強さと成長。強いから成長し、成長するから強くなる。
このサイクルはスポーツ選手の成長だけにとどまるものではなく、企業にも当てはまる。企業にとっての「強さ」については前回のコラムに書いた。そこで今回は企業の「成長」についてレアル・マドリーの成長戦略をとり上げながら考えていきたい。
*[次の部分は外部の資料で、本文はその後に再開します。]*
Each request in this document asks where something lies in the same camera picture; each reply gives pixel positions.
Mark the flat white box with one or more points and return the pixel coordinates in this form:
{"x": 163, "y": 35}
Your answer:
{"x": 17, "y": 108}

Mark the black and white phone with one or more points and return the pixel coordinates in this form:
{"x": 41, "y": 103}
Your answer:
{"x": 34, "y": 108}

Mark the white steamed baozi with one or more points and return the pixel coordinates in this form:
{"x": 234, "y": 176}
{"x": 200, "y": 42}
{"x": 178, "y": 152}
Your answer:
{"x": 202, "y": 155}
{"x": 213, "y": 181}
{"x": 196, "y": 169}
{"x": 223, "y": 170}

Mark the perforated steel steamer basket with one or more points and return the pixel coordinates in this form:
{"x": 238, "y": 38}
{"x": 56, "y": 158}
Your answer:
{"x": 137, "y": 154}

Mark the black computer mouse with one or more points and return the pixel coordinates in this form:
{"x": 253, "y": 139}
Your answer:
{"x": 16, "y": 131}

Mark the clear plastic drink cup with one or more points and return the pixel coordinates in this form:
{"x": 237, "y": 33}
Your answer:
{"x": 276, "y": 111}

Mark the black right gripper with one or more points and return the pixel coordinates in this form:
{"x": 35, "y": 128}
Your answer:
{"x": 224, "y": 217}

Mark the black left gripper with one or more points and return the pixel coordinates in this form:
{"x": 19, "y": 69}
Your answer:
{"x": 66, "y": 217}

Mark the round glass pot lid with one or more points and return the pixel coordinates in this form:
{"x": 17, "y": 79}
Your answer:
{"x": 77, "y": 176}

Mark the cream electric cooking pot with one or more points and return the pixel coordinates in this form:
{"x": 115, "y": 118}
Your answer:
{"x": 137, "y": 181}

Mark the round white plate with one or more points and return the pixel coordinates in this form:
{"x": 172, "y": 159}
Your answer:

売上世界一、ソーシャルメディアにも腐心するレアルの経営
【レアルの売上推移(レアル・マドリー 2010-2011アニュアルレポート)】
本コラムでも以前ご紹介しているが、レアルは世界一の売上規模を誇るフットボールクラブであり、1999年から2011年まで毎年平均14%もの成長を遂げている(デロイト・フットボール・マネー・リーグより)。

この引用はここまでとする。